■ Exercise brief: In the data below, find each line carrying the string "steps" and copy it out.

= = =

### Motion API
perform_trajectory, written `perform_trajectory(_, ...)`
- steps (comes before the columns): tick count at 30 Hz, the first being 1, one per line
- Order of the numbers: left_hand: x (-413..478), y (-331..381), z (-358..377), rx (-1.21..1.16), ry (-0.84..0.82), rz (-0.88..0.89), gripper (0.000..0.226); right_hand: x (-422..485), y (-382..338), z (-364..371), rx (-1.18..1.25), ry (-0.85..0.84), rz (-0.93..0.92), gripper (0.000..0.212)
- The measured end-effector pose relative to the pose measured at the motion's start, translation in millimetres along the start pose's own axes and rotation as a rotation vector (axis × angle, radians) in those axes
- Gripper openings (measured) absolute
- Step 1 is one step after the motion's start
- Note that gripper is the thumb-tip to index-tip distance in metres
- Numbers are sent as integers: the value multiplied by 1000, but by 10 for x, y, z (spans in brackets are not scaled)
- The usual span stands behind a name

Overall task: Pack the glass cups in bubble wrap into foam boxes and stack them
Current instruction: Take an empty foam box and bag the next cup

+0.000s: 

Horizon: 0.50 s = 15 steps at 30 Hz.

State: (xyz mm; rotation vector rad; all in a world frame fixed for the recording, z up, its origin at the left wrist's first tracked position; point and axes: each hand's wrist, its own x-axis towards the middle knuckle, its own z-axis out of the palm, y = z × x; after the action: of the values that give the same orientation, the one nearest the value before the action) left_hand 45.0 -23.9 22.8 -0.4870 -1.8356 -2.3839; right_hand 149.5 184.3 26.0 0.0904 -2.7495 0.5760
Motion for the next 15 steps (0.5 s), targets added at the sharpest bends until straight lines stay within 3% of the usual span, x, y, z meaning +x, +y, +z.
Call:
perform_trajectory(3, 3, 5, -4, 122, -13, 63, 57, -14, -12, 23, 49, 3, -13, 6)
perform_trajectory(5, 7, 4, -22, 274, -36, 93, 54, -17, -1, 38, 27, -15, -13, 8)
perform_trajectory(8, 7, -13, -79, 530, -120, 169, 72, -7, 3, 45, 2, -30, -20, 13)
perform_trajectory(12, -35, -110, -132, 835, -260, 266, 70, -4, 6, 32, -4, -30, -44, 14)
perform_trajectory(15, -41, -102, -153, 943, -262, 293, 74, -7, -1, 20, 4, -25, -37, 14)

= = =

■ Result:
- steps (comes before the columns): tick count at 30 Hz, the first being 1, one per line
Horizon: 0.50 s = 15 steps at 30 Hz.
Motion for the next 15 steps (0.5 s), targets added at the sharpest bends until straight lines stay within 3% of the usual span, x, y, z meaning +x, +y, +z.

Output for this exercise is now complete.